§ **What this task involves**
All of the data needs to be reproduced with no alterations.
§ §
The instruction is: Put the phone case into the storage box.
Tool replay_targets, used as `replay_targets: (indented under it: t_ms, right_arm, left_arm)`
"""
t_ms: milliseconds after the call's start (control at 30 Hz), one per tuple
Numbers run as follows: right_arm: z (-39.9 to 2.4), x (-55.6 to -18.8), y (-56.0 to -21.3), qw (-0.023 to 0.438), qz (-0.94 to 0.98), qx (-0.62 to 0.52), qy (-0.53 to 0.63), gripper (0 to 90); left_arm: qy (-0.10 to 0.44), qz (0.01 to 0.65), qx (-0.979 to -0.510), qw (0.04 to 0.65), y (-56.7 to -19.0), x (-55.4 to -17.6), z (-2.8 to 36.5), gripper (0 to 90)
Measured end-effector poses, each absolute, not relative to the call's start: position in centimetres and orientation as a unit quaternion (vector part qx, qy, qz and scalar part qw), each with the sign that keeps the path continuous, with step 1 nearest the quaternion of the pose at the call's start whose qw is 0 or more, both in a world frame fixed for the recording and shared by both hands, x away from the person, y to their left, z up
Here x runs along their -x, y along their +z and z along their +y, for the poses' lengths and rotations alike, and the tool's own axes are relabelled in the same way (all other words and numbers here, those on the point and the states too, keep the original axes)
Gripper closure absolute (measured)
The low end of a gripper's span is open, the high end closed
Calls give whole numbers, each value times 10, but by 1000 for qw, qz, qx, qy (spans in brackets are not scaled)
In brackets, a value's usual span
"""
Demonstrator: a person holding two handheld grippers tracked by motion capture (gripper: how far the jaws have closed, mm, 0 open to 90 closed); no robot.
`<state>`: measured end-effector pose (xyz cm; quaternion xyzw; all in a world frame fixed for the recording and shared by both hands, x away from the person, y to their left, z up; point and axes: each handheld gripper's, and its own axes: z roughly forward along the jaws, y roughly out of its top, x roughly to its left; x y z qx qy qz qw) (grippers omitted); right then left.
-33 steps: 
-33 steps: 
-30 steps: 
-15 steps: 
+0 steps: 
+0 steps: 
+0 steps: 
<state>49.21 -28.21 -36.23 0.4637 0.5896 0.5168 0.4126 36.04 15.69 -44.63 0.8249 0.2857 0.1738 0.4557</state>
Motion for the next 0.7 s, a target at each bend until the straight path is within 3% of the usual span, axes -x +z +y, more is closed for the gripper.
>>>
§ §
§ **Solved problem**
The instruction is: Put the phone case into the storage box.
Tool replay_targets, used as `replay_targets: (indented under it: t_ms, right_arm, left_arm)`
"""
t_ms: milliseconds after the call's start (control at 30 Hz), one per tuple
Numbers run as follows: right_arm: z (-39.9 to 2.4), x (-55.6 to -18.8), y (-56.0 to -21.3), qw (-0.023 to 0.438), qz (-0.94 to 0.98), qx (-0.62 to 0.52), qy (-0.53 to 0.63), gripper (0 to 90); left_arm: qy (-0.10 to 0.44), qz (0.01 to 0.65), qx (-0.979 to -0.510), qw (0.04 to 0.65), y (-56.7 to -19.0), x (-55.4 to -17.6), z (-2.8 to 36.5), gripper (0 to 90)
Measured end-effector poses, each absolute, not relative to the call's start: position in centimetres and orientation as a unit quaternion (vector part qx, qy, qz and scalar part qw), each with the sign that keeps the path continuous, with step 1 nearest the quaternion of the pose at the call's start whose qw is 0 or more, both in a world frame fixed for the recording and shared by both hands, x away from the person, y to their left, z up
Here x runs along their -x, y along their +z and z along their +y, for the poses' lengths and rotations alike, and the tool's own axes are relabelled in the same way (all other words and numbers here, those on the point and the states too, keep the original axes)
Gripper closure absolute (measured)
The low end of a gripper's span is open, the high end closed
Calls give whole numbers, each value times 10, but by 1000 for qw, qz, qx, qy (spans in brackets are not scaled)
In brackets, a value's usual span
"""
Demonstrator: a person holding two handheld grippers tracked by motion capture (gripper: how far the jaws have closed, mm, 0 open to 90 closed); no robot.
`<state>`: measured end-effector pose (xyz cm; quaternion xyzw; all in a world frame fixed for the recording and shared by both hands, x away from the person, y to their left, z up; point and axes: each handheld gripper's, and its own axes: z roughly forward along the jaws, y roughly out of its top, x roughly to its left; x y z qx qy qz qw) (grippers omitted); right then left.
-33 steps: 
-33 steps: 
-30 steps: 
-15 steps: 
+0 steps: 
+0 steps: 
+0 steps: 
<state>49.21 -28.21 -36.23 0.4637 0.5896 0.5168 0.4126 36.04 15.69 -44.63 0.8249 0.2857 0.1738 0.4557</state>
Motion for the next 0.7 s, a target at each bend until the straight path is within 3% of the usual span, axes -x +z +y, more is closed for the gripper.
>>>

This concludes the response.